What hardware would you recommend for saving database backups with the following setup:
5 separate physical hosts, each with one Sql Server 2008 database. Each instance is larger than 200Gb. Each database does one full backup per day, and differentials every few hours. I want to keep a week of backups off-machine in a location that makes it quick and easy to restore a database to a different box if necessary.
Currently they are all sending compressed backups to a single large file share, which is overwhelmed and causes backups to fail frequently.
And as an additional question, what's the fastest and most cost effective way to copy the local backups to a remote server?
You mentioned that currently your backups are failing because they are being sent to a single share - it does not seem like buying cheap hardware to create another share would help.
I think first you need to look at where your bottlenecks are, and then engineer around those backups. If the bottleneck is the network and not disk or CPU, then you would have a different solution. This is highly dependent on your data access patterns, you have 200GB of data but how often is is SELECTed and UPDATEd?
An option may be to set up a Master/Slave instance and have your main SQL server write data to the slave and the back up off of the Slave server to save your active masters.
Note that I am not a DBA but as far as I know this answer is fairly accurate, hopefully someone more knowledgeable than me can answer further!
I would use the cheapest, largest NAS I could get.
An effective way to copy them would be to either dump the SQL BAK files on the SQL server itself and schedule a robocopy BAT script, or if the NAS supports FTP, using FTP in a scheduled script to copy them.
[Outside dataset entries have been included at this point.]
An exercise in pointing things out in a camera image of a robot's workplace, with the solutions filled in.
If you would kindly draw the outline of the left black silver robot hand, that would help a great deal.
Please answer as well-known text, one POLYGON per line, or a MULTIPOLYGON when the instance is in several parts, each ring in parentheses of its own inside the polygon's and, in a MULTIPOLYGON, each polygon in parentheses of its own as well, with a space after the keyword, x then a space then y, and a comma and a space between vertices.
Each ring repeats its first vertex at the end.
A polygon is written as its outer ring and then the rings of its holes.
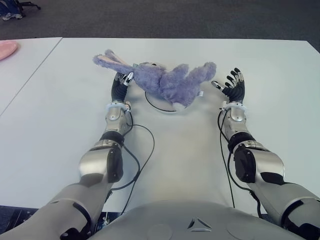
POLYGON ((128 87, 134 79, 134 73, 122 74, 117 72, 114 76, 112 88, 111 88, 111 99, 112 102, 124 102, 128 87))

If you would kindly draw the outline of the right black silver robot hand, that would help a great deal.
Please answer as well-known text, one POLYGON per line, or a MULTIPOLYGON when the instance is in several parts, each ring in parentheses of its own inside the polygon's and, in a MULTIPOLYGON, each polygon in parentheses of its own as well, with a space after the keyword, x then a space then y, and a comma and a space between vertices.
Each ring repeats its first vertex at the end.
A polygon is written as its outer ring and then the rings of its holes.
POLYGON ((242 104, 246 92, 244 76, 237 67, 231 70, 230 74, 231 76, 226 76, 227 81, 224 84, 216 80, 212 80, 211 84, 221 91, 230 102, 239 102, 242 104))

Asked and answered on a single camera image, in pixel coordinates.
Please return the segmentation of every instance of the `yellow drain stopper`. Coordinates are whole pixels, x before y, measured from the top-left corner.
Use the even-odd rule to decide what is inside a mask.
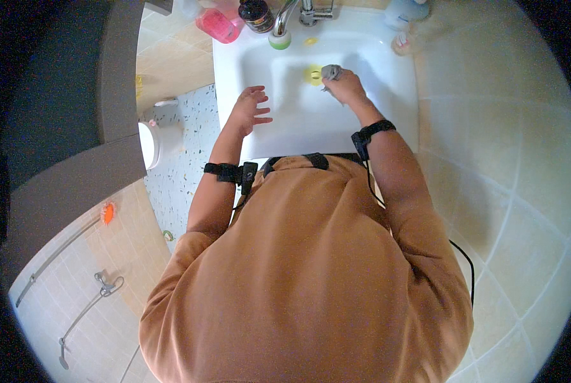
[[[304,82],[313,86],[321,85],[321,66],[317,64],[309,65],[303,73]]]

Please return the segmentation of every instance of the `white sink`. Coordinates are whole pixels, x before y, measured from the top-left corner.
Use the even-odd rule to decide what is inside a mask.
[[[386,27],[381,11],[341,7],[335,19],[313,27],[289,19],[291,45],[275,50],[267,34],[243,28],[230,44],[213,41],[215,88],[220,125],[226,123],[237,97],[247,86],[265,85],[274,121],[258,125],[243,142],[241,160],[307,153],[355,153],[351,134],[360,129],[353,112],[323,85],[304,80],[312,65],[339,64],[359,75],[368,97],[392,121],[414,152],[418,149],[415,71],[410,56],[399,57],[389,44],[396,32]],[[317,38],[313,45],[304,42]]]

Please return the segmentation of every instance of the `gray cloth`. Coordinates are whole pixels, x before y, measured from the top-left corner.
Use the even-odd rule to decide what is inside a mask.
[[[326,80],[338,81],[339,77],[341,76],[342,73],[343,73],[343,68],[340,65],[336,65],[336,64],[326,65],[323,68],[321,68],[321,77],[323,79],[326,79]],[[330,92],[330,94],[334,97],[334,95],[332,94],[330,89],[328,89],[325,86],[321,91],[322,92]]]

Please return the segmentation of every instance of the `pink liquid soap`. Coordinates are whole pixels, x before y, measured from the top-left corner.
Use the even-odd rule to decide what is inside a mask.
[[[215,8],[207,8],[196,18],[196,26],[220,43],[228,44],[239,37],[240,30]]]

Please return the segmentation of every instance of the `yellow object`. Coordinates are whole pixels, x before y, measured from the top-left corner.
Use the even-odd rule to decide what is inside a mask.
[[[138,98],[141,97],[141,93],[143,93],[143,81],[141,80],[141,76],[136,75],[135,82],[136,82],[136,99],[138,100]]]
[[[308,39],[306,39],[305,41],[303,41],[303,44],[305,44],[306,46],[311,46],[314,43],[318,42],[320,39],[318,39],[317,37],[310,37]]]
[[[303,73],[304,82],[313,86],[321,85],[321,65],[311,64]]]

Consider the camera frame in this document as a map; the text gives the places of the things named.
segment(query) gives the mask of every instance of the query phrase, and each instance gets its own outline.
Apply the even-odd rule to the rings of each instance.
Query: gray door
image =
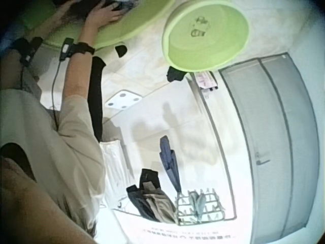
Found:
[[[307,224],[318,177],[318,138],[307,90],[288,55],[220,71],[246,137],[253,172],[252,243]]]

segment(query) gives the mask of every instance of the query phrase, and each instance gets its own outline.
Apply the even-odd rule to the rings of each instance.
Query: beige garment
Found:
[[[56,131],[32,94],[1,91],[1,147],[7,143],[24,150],[37,183],[55,202],[63,205],[65,196],[71,212],[92,225],[105,190],[105,167],[85,98],[64,100]]]
[[[163,223],[175,224],[176,208],[169,197],[160,188],[155,188],[152,182],[144,182],[144,198],[150,205],[154,216]]]

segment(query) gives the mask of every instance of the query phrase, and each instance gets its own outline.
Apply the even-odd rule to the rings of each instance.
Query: black cable
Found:
[[[20,89],[21,90],[22,90],[22,87],[23,87],[23,85],[22,85],[22,76],[23,76],[23,73],[24,73],[24,68],[25,68],[25,66],[23,66],[21,68],[21,71],[20,71]]]
[[[55,114],[54,95],[53,94],[54,94],[54,85],[55,85],[55,81],[57,78],[57,74],[59,73],[60,65],[61,65],[61,62],[59,62],[59,65],[57,66],[56,74],[55,74],[53,84],[52,84],[52,92],[51,92],[52,93],[52,109],[53,109],[53,116],[54,116],[54,121],[55,121],[55,125],[56,125],[56,130],[59,130],[59,125],[58,125],[58,122],[56,119],[56,114]]]

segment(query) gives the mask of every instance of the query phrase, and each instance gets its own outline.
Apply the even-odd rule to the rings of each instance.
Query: black wristband
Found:
[[[91,55],[95,53],[95,49],[90,47],[87,43],[79,42],[78,44],[73,44],[68,57],[71,57],[75,53],[85,54],[86,52],[90,52]]]

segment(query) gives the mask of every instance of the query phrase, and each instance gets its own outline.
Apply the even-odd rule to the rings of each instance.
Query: light green plastic bowl
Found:
[[[118,42],[138,35],[146,27],[160,18],[168,10],[175,0],[141,0],[141,3],[118,23],[103,27],[97,36],[95,49],[114,45]],[[55,11],[52,0],[37,0],[29,6],[21,16],[21,20],[27,29],[32,29],[41,24]],[[78,39],[82,28],[81,23],[71,23],[58,29],[45,43],[60,48],[66,37]]]
[[[189,1],[168,18],[162,37],[164,56],[178,70],[212,70],[245,48],[249,23],[226,1]]]

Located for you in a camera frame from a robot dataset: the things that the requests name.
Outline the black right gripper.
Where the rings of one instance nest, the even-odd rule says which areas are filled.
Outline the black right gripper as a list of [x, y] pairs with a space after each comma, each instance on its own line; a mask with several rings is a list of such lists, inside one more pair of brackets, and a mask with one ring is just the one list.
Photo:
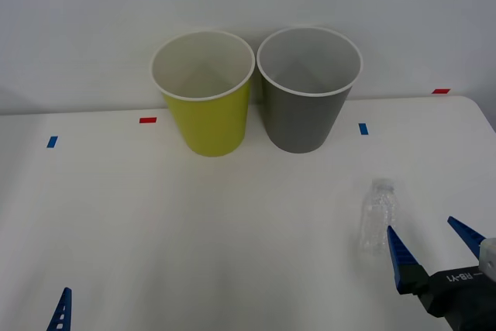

A potentially better way would be to write the SQL BAK file directly to the NAS share, but you'd have to determine if it could handle the IO.
Without knowing your budget or load, I'd think of trying to divide your backup storage to a couple devices, just to offset the network load a little.
I don't know what others would think...I'm not a specialist in databases, and we don't have anything on a huge scale like a terabyte of data + diffs to store and manage, but I'd wonder about adding a second NIC to the database servers and having a separate switch that connects to a couple of servers acting as NAS devices. Have servers 1,2, and 3 go to backup server 1 and servers 4 and 5 go to backup server 2 on the second LAN. that should ease some of the network congestion, and having separate machines may help alleviate some of the burden on the drives and drive throughput.
I'd also consider getting external drives attached to the servers so you can save it to a "local" drive, then you can pull data from the physical external disks to another system for a direct copy and not saturate a nic or switch. It requires physical intervention, though, and couldn't be easily automated (although you could script something that keeps only files/backups of a certain date to keep from overfilling the file system). It would require 5 large external drives, but it may prove faster than saturating your network.
I'm sure others have better ideas, though. This would probably be something to consider entry-level or on the cheap.
Are you running transaction log backups? Perhaps running transaction log backups every 5 minutes instead of the differentials will be less intensive?